Die Schwestern von Schloß Rosensteig
Regie:  Dietrich Brüggemann  Genre: Schwarze Komödie  Jahr: 2003    Format: dv    Länge: 10 min
Kamera: Alexader Sass    Produzent: Gesine Reicherstorfer
Darsteller: Jörg Bundschuh, Katja Rogner, Jennifer Antoni    
Schnitt: Sybille Eckardt    
Inhalt: Zwei Frauen sehen jede Woche die gleiche Fernsehserie. Als der Hauptdarsteller vor ihrer Tür steht, kommt auf einmal Schwung in ihr Leben.

warum gescheitert: Der Film wurde bei allerhand Festivals eingereicht, aber bei keinem einzigen gezeigt. Noch nicht einmal die jährliche Werkschau der HFF Potsdam, wo er entstand, wollte ihn zeigen. Dabei ist er eigentlich ganz lustig. Vielleicht ist er auch einfach nicht zu verstehen.

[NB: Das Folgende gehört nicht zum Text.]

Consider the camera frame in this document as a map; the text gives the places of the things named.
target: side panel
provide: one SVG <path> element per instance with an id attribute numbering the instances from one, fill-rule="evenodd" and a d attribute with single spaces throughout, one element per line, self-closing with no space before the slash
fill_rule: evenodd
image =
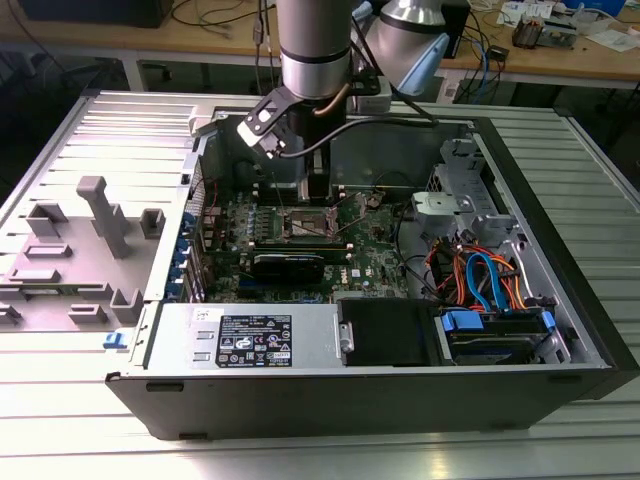
<path id="1" fill-rule="evenodd" d="M 522 429 L 607 375 L 399 373 L 150 382 L 114 374 L 107 385 L 153 436 L 177 440 Z"/>
<path id="2" fill-rule="evenodd" d="M 571 252 L 529 186 L 509 149 L 489 119 L 476 120 L 477 129 L 495 163 L 496 176 L 509 186 L 517 208 L 533 231 L 562 289 L 587 329 L 602 358 L 617 370 L 615 376 L 584 398 L 599 399 L 638 376 L 638 364 L 593 292 Z"/>

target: wooden workbench
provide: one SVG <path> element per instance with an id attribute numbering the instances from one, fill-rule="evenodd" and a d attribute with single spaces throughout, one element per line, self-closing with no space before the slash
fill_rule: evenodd
<path id="1" fill-rule="evenodd" d="M 233 0 L 199 2 L 201 11 L 232 6 L 235 3 Z M 226 39 L 202 28 L 182 25 L 170 17 L 158 29 L 31 22 L 26 20 L 17 3 L 14 5 L 27 29 L 52 53 L 112 56 L 122 60 L 132 89 L 143 88 L 142 75 L 137 68 L 137 62 L 140 60 L 252 64 L 255 55 L 252 41 L 253 15 L 230 24 L 231 38 Z M 209 18 L 233 18 L 250 13 L 254 8 L 254 2 L 245 1 L 234 10 L 219 12 Z M 195 9 L 190 4 L 181 8 L 178 15 L 187 21 L 196 20 Z M 511 45 L 513 29 L 496 26 L 497 12 L 476 15 L 480 27 L 492 43 L 510 50 L 505 80 L 621 88 L 632 87 L 640 80 L 640 48 L 617 53 L 586 38 L 579 38 L 572 50 L 544 47 L 535 50 L 519 49 Z M 272 43 L 277 54 L 278 36 L 274 10 L 270 11 L 270 18 L 274 30 Z M 620 18 L 640 24 L 640 13 L 632 13 L 629 9 L 623 10 Z M 0 42 L 5 50 L 38 50 L 15 23 L 4 1 L 0 1 Z M 440 74 L 447 76 L 448 71 L 457 71 L 458 75 L 460 72 L 466 74 L 466 71 L 475 70 L 477 67 L 478 60 L 471 51 L 471 44 L 463 42 L 455 59 L 442 62 Z"/>

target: motherboard
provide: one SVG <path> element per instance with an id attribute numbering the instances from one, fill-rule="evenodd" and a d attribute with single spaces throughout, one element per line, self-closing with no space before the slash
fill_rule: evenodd
<path id="1" fill-rule="evenodd" d="M 307 206 L 280 190 L 221 193 L 207 210 L 207 301 L 407 297 L 393 247 L 397 203 L 385 203 L 379 191 L 341 190 L 330 206 Z"/>

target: table surface
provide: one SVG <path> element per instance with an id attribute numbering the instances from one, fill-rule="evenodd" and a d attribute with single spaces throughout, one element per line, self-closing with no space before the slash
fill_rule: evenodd
<path id="1" fill-rule="evenodd" d="M 201 11 L 210 8 L 224 8 L 235 5 L 234 0 L 199 0 Z M 252 41 L 253 15 L 233 22 L 230 39 L 211 33 L 203 28 L 182 25 L 168 17 L 158 29 L 143 29 L 111 25 L 69 24 L 59 22 L 32 22 L 25 19 L 20 8 L 16 10 L 27 29 L 45 45 L 74 45 L 83 47 L 108 47 L 131 50 L 153 50 L 167 52 L 189 52 L 227 55 L 254 55 Z M 244 1 L 228 12 L 212 14 L 210 20 L 234 18 L 254 10 L 254 2 Z M 196 21 L 193 3 L 186 4 L 178 13 L 186 21 Z M 511 45 L 513 30 L 506 26 L 497 26 L 497 12 L 476 13 L 480 27 L 491 42 L 510 50 L 506 72 L 554 75 L 568 77 L 601 78 L 613 80 L 640 80 L 640 48 L 618 53 L 586 38 L 578 38 L 572 50 L 539 47 L 524 50 Z M 271 25 L 274 30 L 272 42 L 278 53 L 277 22 L 275 10 L 270 11 Z M 625 8 L 619 18 L 625 22 L 640 24 L 640 12 Z M 625 30 L 628 25 L 618 24 Z M 8 11 L 7 4 L 0 2 L 0 41 L 24 42 L 29 39 L 16 24 Z M 492 69 L 497 66 L 492 62 Z M 471 50 L 469 42 L 463 42 L 455 59 L 446 59 L 442 68 L 475 69 L 478 60 Z"/>

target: warning label
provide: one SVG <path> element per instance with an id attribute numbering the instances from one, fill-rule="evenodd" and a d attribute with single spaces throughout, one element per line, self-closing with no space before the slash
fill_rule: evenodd
<path id="1" fill-rule="evenodd" d="M 290 315 L 224 315 L 216 364 L 227 367 L 290 367 Z"/>

Unser Kommentar: Diese böse, aber gelungene Persiflage auf die „Die Truman Show“ von Peter Weir, geht in Ansatz und Ausführung erheblich weiter als alle anderen Vorgänger diese Genres. Denn die Traumwelt ist nicht das Abbild von Wirkwelt oder umgekehrt, sondern sie ist identisch. Selbstgleich. Die totale Säkularisierung der abstrakten Filmwirklichkeit. Dabei macht es überhaupt keinen Unterschied in welchem Film man gerade ist. Der eine ist genauso wahr oder unwahr wie der andere, so echt wie waghalsig, halsbrecherisch oder mörderisch.... wie der andere, aber diese Einstellung: wenn er in die Wohnung gezogen wird, wie die Spinne sein Opfer. Ich höre noch das stumme Schmatzten...Einfach grandios. Und überhaupt, nett erzählt. Haben die bei der HFF gepennt, oder waren die in ihrem eigenen Film irgendwo hängen geblieben?Ich finde: sehenswert.